The ninth chapter discusses about the building blocks of trading such as breakouts, moving averages, volatility channels, time based exits and simple look backs in detail. The next chapter follows with a detailed discussion on various systems such as the ATR channel breakout, Bollinger breakout and Donchian trend etc. This chapter also gives the performance data for all these systems based on the historical data. For ex: donchian trend has a 10 year return of 30% p.a with a max drawdown of 38.7%.
The important point in this chapter is the author’s emphasis on backtesting. Backtesting means that every system should be evaluated with respect historical data for returns and maximum drawdown. Backtesting may not help predict the future or ensure that the system will always work, but it would help to determine which system could be profitable in the future and what conditions are needed for the success of the system.
My comment: The same approach should be applied by investors too. For ex: value investing has almost a 50 year history of performance over varying periods and business conditions. So this approach to investing has proven its ‘fitness’ over a long period of time and in varying conditions. I would say that any other approach such as momentum investing should also be evaluated in a similar manner.
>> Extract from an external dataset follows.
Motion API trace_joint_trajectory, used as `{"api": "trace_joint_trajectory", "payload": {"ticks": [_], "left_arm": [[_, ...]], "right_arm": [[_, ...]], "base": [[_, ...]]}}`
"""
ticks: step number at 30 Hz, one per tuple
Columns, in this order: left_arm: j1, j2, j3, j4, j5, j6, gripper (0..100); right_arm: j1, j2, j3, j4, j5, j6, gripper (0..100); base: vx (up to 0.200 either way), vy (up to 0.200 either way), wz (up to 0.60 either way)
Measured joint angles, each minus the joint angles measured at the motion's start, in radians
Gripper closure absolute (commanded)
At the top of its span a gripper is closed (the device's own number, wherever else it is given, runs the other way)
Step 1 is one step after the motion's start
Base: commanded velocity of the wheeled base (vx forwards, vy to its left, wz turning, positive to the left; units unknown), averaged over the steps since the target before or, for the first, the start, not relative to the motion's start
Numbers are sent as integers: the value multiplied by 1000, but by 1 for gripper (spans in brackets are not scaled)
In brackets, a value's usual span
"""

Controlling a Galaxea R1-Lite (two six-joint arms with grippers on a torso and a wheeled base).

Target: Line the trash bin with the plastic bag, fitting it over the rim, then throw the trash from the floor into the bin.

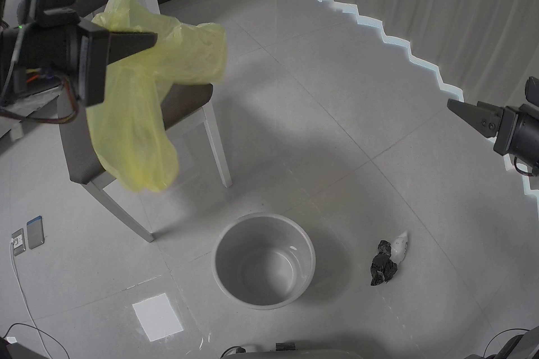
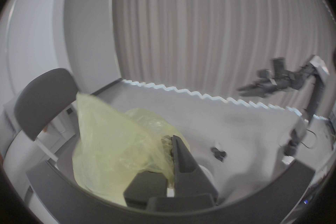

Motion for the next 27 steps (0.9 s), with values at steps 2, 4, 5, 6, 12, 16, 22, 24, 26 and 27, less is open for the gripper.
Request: {"api": "trace_joint_trajectory", "payload": {"ticks": [2,4,5,6,12,16,22,24,26,27], "left_arm": [[-53,-17,-58,123,-18,18,100],[-98,-33,-107,234,-56,35,100],[-115,-39,-127,277,-78,43,100],[-126,-45,-138,304,-95,47,100],[-136,-61,-157,314,-174,108,100],[-124,-60,-150,280,-198,135,100],[-130,-48,-145,264,-218,142,100],[-134,-44,-145,247,-221,142,100],[-137,-40,-144,228,-223,142,100],[-139,-39,-145,220,-225,142,100]], "right_arm": [[13,25,-34,1,1,3,0],[25,57,-76,2,2,6,0],[30,75,-97,3,4,7,0],[34,90,-118,3,4,8,0],[37,173,-238,70,14,10,0],[26,202,-294,130,56,13,0],[22,234,-319,141,77,14,0],[25,248,-322,141,77,14,0],[30,261,-324,139,77,14,0],[34,268,-326,137,77,14,0]], "base": [[0,0,0],[0,0,0],[0,0,0],[0,0,0],[0,0,0],[0,0,0],[0,0,0],[0,0,0],[0,0,0],[0,0,0]]}}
The next chapter discusses in detail the pitfalls of backtesting. The key reasons why the historical test results differ from actual trading are as follows
- trader effects : As more traders use the system, the effectiveness of the system is lost
- Random effects
- Overoptimization paradox:
- Curve fitting: Fitting the system to data
The chapter then discusses how these distortions can be resolved and backtesting results improved.
The next chapter discusses how one can get better results from backtesting. One approach is by using better measures such as RAR (regressed annual return), R-cubed and a robust sharpe ratio. In addition a representative sample and appropriate sample size can help to get better results. The author also discusses about monte-carlo simulations to analyse the various systems based on historical data.